Government Releases Spending Data

The raw data from the government's Combined Online Information System (COINS) was released on Friday.

The information can be found here.

COINS records government expenditure and categorises it by various headings, such as government department, project, account or month. The categories are fiendishly difficult to translate into meaningful, real-life things. If you'd like to know exactly how much the previous government spent on ID cards, for example, you'll be disappointed. According to The Guardian, they've cunningly hidden the figures in a general 'identity and passport' category.

To anyone familiar with local government expenditure, the released data may resemble council budget codes and expenditure records.

The data will likely provide some good information on where taxpayer's money has been spent, but it's probably vague, obfuscated and in some cases perhaps misleading.

For example, money might be spent purchasing assets and services in one category, whilst a different department begins monthly payments to the first department against a different spending category to the same department, and a few months later the entire spend against services is mysteriously refunded, and 2 years later the assets are amortised... (see the Olympic funding contribution category for an example of this sort of confusion)

It would take serious time and effort to uncover useful expenditure information from amongst the inter-departmental cost-code juggling and accountancy-speak.

Hopefully future expenditure data releases will be more straightforward - all central government expenditure over £25,000 and all local government expenditure over £500 is to be published online from November.


The Guardian's COINS data query tool

The Open Knowledge Foundation

Notes and Research

The newly published database is difficult to work with and requires access to a high performance database system such as Oracle, MySQL, PostgreSQL, or Microsoft SQL Server - there are over three million records in the files which is more than Microsoft Excel can load and is probably impractical for Microsoft Access.

Even for the IT-literate, there are additional problems. Firstly, the compression uses a proprietary PKZip compresion extension to handle the large file size.

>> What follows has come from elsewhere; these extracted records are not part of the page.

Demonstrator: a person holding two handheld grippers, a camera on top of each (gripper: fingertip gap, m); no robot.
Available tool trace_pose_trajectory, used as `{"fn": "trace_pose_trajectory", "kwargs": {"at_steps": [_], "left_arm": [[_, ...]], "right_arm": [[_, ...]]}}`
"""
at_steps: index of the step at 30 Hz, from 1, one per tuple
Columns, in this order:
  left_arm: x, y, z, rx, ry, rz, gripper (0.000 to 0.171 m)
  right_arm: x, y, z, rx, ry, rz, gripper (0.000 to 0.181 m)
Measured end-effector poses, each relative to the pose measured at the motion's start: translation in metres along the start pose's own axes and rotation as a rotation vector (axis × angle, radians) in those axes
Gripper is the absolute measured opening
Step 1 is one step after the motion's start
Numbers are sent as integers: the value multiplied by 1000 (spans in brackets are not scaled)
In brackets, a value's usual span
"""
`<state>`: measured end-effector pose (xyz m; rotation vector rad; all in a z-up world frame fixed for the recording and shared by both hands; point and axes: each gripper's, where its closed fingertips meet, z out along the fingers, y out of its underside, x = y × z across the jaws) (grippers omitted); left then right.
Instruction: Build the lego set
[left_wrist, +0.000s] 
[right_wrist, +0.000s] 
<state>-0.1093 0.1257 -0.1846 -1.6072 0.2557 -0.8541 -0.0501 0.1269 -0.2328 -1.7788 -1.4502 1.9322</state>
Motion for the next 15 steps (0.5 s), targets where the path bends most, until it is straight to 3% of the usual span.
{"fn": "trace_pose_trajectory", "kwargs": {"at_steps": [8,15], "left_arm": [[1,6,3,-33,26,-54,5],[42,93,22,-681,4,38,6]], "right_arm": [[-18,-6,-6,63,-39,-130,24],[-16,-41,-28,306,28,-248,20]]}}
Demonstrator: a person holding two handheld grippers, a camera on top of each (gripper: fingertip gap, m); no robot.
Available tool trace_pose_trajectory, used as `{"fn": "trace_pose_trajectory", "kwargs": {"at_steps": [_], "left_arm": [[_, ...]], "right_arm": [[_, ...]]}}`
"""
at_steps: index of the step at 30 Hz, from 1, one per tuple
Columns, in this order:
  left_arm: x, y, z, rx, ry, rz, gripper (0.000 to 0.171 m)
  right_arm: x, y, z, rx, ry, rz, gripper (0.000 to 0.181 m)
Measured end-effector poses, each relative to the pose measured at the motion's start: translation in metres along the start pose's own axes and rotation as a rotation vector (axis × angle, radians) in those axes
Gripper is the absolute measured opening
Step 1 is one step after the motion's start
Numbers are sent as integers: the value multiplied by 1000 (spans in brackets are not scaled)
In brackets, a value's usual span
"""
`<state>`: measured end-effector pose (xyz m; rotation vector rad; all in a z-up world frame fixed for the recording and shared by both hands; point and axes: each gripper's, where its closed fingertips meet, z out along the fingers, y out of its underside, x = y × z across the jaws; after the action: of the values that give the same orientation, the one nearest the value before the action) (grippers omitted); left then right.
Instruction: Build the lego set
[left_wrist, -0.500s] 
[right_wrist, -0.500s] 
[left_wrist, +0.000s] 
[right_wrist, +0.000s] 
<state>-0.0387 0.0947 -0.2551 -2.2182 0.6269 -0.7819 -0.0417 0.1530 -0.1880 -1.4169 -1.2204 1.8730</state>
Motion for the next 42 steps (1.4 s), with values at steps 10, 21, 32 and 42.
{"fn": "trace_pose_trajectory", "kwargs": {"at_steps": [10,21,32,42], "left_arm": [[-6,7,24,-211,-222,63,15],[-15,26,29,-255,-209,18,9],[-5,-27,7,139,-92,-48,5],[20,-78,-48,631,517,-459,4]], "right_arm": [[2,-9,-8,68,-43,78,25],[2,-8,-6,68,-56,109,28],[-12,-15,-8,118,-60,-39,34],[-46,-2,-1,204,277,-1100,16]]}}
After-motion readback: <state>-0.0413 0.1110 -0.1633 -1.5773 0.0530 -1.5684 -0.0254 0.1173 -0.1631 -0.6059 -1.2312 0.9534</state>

Windows users can make use of Winzip 9.0 to decompress the file, while Linux users can use p7zip.

Once the data is uncompressed, you'll find that it's presented in Unicode UTF-16 format, despite containing no Unicode characters. This means the filesize is twice as large as it needs to be - every other byte in the file is effectively meaningless and set to zero. UTF-16 can be converted to plain ASCII by removing the first two bytes and then removing every second byte. The largest file is over 4GB, which may present problems for older filesystems.

The data also includes the, "x number of rows affected" output from the database server right at the end of each file, which has to be removed.

The Treasury notes that accompany the data say that a more accessible version will be released in August.

Edited 07.06.10.